*Exercise prompt*: Please reproduce every entry below without omitting a single line.

Material for the task: Begin

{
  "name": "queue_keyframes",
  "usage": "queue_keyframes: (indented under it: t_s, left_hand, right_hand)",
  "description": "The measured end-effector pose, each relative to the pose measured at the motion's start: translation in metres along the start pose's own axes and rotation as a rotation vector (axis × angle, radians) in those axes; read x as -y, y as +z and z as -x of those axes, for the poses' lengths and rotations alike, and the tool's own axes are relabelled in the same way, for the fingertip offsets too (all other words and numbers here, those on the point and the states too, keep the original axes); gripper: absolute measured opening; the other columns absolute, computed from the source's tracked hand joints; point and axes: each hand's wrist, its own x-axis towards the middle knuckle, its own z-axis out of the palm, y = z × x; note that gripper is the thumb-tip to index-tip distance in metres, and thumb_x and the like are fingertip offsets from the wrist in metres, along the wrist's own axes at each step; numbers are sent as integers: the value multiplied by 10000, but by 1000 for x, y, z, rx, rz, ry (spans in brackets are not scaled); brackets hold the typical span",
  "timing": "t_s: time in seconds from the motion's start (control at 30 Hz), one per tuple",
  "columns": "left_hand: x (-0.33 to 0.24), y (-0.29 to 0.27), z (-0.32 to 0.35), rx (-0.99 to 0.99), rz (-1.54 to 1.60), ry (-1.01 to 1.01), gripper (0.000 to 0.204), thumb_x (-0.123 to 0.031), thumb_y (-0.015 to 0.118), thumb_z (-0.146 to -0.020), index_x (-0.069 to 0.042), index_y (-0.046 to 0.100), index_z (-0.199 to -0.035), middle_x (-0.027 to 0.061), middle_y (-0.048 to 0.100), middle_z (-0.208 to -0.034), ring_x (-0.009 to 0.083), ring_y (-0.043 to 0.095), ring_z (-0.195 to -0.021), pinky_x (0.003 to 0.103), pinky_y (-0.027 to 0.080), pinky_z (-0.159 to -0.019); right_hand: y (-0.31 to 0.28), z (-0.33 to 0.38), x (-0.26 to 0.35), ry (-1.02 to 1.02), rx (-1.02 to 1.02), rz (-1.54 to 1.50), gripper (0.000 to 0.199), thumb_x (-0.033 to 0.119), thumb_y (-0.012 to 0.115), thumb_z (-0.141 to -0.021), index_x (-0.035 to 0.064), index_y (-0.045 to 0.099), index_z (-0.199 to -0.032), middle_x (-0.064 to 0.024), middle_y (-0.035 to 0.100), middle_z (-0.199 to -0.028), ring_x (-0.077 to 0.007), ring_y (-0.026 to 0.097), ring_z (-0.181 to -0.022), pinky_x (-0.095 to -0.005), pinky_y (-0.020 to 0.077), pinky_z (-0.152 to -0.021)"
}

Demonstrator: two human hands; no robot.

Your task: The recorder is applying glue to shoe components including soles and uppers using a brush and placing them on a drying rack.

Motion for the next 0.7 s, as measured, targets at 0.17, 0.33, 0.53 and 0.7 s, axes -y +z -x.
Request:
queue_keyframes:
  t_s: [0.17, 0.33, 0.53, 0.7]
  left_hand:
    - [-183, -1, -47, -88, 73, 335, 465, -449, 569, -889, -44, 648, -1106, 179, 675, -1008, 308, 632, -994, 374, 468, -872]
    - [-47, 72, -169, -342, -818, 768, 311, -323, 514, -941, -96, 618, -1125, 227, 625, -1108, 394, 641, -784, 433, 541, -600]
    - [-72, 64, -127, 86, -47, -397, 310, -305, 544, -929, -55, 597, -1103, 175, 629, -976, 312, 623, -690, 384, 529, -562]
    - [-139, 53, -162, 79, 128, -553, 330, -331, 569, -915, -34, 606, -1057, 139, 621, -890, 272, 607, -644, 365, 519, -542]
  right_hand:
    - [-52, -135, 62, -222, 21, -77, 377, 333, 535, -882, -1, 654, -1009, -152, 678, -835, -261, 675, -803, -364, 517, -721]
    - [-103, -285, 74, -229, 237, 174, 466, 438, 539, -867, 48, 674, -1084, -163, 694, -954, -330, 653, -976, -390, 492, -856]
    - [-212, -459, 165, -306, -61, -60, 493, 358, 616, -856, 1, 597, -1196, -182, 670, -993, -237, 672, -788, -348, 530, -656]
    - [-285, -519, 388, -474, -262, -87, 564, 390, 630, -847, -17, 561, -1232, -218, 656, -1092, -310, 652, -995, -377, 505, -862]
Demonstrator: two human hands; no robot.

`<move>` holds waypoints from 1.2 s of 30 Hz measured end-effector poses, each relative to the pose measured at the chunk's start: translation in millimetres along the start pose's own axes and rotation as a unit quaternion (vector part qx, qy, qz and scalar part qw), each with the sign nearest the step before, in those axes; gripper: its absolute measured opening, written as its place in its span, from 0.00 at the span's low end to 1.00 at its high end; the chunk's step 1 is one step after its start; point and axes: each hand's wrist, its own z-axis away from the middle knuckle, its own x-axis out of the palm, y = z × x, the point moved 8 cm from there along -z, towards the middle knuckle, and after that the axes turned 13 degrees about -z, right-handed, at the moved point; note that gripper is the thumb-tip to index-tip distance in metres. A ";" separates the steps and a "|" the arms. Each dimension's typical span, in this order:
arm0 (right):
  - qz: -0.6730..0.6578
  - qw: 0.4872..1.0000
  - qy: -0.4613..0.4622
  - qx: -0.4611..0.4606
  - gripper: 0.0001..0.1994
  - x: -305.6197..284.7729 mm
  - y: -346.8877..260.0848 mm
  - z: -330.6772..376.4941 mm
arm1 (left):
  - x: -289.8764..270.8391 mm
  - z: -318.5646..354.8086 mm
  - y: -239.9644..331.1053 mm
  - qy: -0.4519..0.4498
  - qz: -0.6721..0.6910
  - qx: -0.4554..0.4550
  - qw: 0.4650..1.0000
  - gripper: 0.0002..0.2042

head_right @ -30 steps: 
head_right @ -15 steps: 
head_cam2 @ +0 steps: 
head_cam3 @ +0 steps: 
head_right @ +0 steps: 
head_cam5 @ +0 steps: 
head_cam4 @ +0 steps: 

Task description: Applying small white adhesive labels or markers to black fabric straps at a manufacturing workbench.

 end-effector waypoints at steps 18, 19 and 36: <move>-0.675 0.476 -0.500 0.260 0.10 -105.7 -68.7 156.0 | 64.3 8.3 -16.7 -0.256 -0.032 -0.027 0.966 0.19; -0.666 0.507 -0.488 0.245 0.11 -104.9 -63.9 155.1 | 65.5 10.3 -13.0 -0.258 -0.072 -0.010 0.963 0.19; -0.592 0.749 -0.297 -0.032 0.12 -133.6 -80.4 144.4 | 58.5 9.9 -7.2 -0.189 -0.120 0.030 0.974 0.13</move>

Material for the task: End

*Exercise output*:
{
  "name": "queue_keyframes",
  "usage": "queue_keyframes: (indented under it: t_s, left_hand, right_hand)",
  "description": "The measured end-effector pose, each relative to the pose measured at the motion's start: translation in metres along the start pose's own axes and rotation as a rotation vector (axis × angle, radians) in those axes; read x as -y, y as +z and z as -x of those axes, for the poses' lengths and rotations alike, and the tool's own axes are relabelled in the same way, for the fingertip offsets too (all other words and numbers here, those on the point and the states too, keep the original axes); gripper: absolute measured opening; the other columns absolute, computed from the source's tracked hand joints; point and axes: each hand's wrist, its own x-axis towards the middle knuckle, its own z-axis out of the palm, y = z × x; note that gripper is the thumb-tip to index-tip distance in metres, and thumb_x and the like are fingertip offsets from the wrist in metres, along the wrist's own axes at each step; numbers are sent as integers: the value multiplied by 10000, but by 1000 for x, y, z, rx, rz, ry (spans in brackets are not scaled); brackets hold the typical span",
  "timing": "t_s: time in seconds from the motion's start (control at 30 Hz), one per tuple",
  "columns": "left_hand: x (-0.33 to 0.24), y (-0.29 to 0.27), z (-0.32 to 0.35), rx (-0.99 to 0.99), rz (-1.54 to 1.60), ry (-1.01 to 1.01), gripper (0.000 to 0.204), thumb_x (-0.123 to 0.031), thumb_y (-0.015 to 0.118), thumb_z (-0.146 to -0.020), index_x (-0.069 to 0.042), index_y (-0.046 to 0.100), index_z (-0.199 to -0.035), middle_x (-0.027 to 0.061), middle_y (-0.048 to 0.100), middle_z (-0.208 to -0.034), ring_x (-0.009 to 0.083), ring_y (-0.043 to 0.095), ring_z (-0.195 to -0.021), pinky_x (0.003 to 0.103), pinky_y (-0.027 to 0.080), pinky_z (-0.159 to -0.019); right_hand: y (-0.31 to 0.28), z (-0.33 to 0.38), x (-0.26 to 0.35), ry (-1.02 to 1.02), rx (-1.02 to 1.02), rz (-1.54 to 1.50), gripper (0.000 to 0.199), thumb_x (-0.033 to 0.119), thumb_y (-0.012 to 0.115), thumb_z (-0.141 to -0.021), index_x (-0.035 to 0.064), index_y (-0.045 to 0.099), index_z (-0.199 to -0.032), middle_x (-0.064 to 0.024), middle_y (-0.035 to 0.100), middle_z (-0.199 to -0.028), ring_x (-0.077 to 0.007), ring_y (-0.026 to 0.097), ring_z (-0.181 to -0.022), pinky_x (-0.095 to -0.005), pinky_y (-0.020 to 0.077), pinky_z (-0.152 to -0.021)"
}

Demonstrator: two human hands; no robot.

Your task: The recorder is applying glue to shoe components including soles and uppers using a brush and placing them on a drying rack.

Motion for the next 0.7 s, as measured, targets at 0.17, 0.33, 0.53 and 0.7 s, axes -y +z -x.
Request:
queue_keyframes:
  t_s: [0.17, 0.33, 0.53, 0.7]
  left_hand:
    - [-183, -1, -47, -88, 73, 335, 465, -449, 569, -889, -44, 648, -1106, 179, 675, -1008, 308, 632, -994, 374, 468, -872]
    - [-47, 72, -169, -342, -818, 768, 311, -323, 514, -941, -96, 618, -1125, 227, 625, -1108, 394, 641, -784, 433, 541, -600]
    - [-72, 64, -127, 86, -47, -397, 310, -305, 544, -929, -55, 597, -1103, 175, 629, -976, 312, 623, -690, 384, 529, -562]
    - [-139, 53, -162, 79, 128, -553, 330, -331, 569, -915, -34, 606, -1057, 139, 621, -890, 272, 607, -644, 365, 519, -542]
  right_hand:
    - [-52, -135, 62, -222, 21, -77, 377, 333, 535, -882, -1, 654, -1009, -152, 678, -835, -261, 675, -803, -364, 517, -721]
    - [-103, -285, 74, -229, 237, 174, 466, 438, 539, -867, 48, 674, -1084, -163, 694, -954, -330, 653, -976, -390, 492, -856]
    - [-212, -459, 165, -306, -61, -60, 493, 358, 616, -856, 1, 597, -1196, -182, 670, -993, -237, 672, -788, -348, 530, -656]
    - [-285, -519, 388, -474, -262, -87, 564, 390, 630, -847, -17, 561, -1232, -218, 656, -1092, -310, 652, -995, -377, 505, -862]
Demonstrator: two human hands; no robot.

`<move>` holds waypoints from 1.2 s of 30 Hz measured end-effector poses, each relative to the pose measured at the chunk's start: translation in millimetres along the start pose's own axes and rotation as a unit quaternion (vector part qx, qy, qz and scalar part qw), each with the sign nearest the step before, in those axes; gripper: its absolute measured opening, written as its place in its span, from 0.00 at the span's low end to 1.00 at its high end; the chunk's step 1 is one step after its start; point and axes: each hand's wrist, its own z-axis away from the middle knuckle, its own x-axis out of the palm, y = z × x, the point moved 8 cm from there along -z, towards the middle knuckle, and after that the axes turned 13 degrees about -z, right-handed, at the moved point; note that gripper is the thumb-tip to index-tip distance in metres. A ";" separates the steps and a "|" the arms. Each dimension's typical span, in this order:
arm0 (right):
  - qz: -0.6730..0.6578
  - qw: 0.4872..1.0000
  - qy: -0.4613..0.4622
  - qx: -0.4611..0.4606
  - gripper: 0.0001..0.1994
  - x: -305.6197..284.7729 mm
  - y: -346.8877..260.0848 mm
  - z: -330.6772..376.4941 mm
arm1 (left):
  - x: -289.8764..270.8391 mm
  - z: -318.5646..354.8086 mm
  - y: -239.9644..331.1053 mm
  - qy: -0.4519..0.4498
  - qz: -0.6721..0.6910
  - qx: -0.4554..0.4550
  - qw: 0.4650..1.0000
  - gripper: 0.0002..0.2042

head_right @ -30 steps: 
head_right @ -15 steps: 
head_cam2 @ +0 steps: 
head_cam3 @ +0 steps: 
head_right @ +0 steps: 
head_cam5 @ +0 steps: 
head_cam4 @ +0 steps: 

Task description: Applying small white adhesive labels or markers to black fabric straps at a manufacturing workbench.

 end-effector waypoints at steps 18, 19 and 36: <move>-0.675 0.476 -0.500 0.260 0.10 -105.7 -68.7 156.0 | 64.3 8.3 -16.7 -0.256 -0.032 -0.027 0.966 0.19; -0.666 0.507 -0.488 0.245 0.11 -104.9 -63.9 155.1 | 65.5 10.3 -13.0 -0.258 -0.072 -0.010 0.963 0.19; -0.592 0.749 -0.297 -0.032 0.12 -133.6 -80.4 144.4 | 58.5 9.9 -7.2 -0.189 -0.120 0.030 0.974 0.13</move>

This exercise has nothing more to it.